Development of an arrhythmogenic cardiomyopathy model using CRISPR-Cas9 and homology-directed repair

Abstract

Arrhythmogenic cardiomyopathy (ACM) frequently results from loss-of-function variants in PKP2, leading to desmosomal failure, electrical instability, and fibrofatty remodeling. Aim. To create a human cellular ACM model by CRISPR–Cas9 knock-in of PKP2 c.2011delC in control induced pluripotent stem cells (iPSCs) and to evaluate allele-specific correction by homology-directed repair (HDR) in patient-derived iPSCs. Materials and Methods. Two complementary iPSC systems were engineered: (i) pathogenic PKP2 c.2011delC knock-in (exon 10; p.Lys672Argfs*12) in control iPSCs and (ii) CRISPR HDR correction in patient iPSCs. Clonal edits were confirmed by Sanger/TIDE and long-range PCR (~2 kb); karyotypes were normal and off-targeting was below method thresholds (TIDE ≈2%, amplicon-seq ≤1%). iPSC-derived cardiomyocytes were assessed for PKP2 expression/localization (IF/Western), desmosomal organization (PKP2/DSP/Cx43), electrophysiology (whole-cell patch clamp: APD90, arrhythmic events), Ca²⁺ handling (Fluo-4; unit of analysis = differentiation; 5 cells × 3 differentiations/group), and fibrofatty remodeling (Oil Red O, Picrosirius Red).

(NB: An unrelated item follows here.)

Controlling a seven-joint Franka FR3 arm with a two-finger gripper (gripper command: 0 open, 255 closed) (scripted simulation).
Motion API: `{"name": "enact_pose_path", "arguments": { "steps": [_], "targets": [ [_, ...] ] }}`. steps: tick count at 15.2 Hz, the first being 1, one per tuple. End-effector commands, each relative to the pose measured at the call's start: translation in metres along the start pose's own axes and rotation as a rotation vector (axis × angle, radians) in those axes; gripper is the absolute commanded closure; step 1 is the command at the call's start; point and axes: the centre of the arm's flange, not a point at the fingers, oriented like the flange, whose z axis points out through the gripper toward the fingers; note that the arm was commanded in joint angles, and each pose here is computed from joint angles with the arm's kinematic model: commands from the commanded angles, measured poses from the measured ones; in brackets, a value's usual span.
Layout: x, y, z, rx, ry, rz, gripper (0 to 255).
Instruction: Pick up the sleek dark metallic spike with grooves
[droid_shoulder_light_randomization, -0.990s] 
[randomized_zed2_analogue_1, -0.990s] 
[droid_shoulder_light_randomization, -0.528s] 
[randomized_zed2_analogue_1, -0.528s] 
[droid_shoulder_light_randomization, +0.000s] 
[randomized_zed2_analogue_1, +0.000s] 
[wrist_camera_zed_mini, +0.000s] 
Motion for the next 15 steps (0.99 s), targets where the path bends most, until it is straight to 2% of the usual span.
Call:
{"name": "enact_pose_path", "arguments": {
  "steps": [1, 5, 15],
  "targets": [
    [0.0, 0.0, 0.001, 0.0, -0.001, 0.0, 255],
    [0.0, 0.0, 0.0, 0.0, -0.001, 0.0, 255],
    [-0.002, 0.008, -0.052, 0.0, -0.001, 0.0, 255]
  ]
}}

From patient edits, 12 single-cell clones were isolated; 9 were fully corrected, 6 advanced to functional testing. Results. Mutant cardiomyocytes recapitulated ACM: PKP2 protein ~34.2% of control; desmosomal score 0.83±0.27 (vs 2.91±0.17), prolonged APD90 275±18 ms (vs 224±15 ms), and arrhythmias in 78% (Healthy 5%). Ca²⁺ transients showed reduced ΔF/F₀ 0.704±0.034 (vs 1.000±0.039) and frequency shifts (Healthy 1.009±0.024 Hz, ACM 0.964±0.120 Hz, corrected 1.401±0.069 Hz; ANOVA p=0.0167). CRISPR correction restored PKP2 to 92.1% of control, improved desmosomal organization to 2.68±0.19, shortened APD90 to 225±13 ms, reduced arrhythmias to 12%, increased Ca²⁺ amplitude to 1.161±0.023, and normalized collagen (4.8±0.6%) and lipid (8.2±1.2%) burdens. Conclusions. Dual-direction editing–pathogenic knock-in for modeling and isogenic HDR correction for rescueprovides a robust human platform for ACM. Correction of PKP2 c.2011delC reverses desmosomal, electrical, Ca²⁺-handling, and fibrofatty defects, supporting translational development of gene-editing therapies for ACM.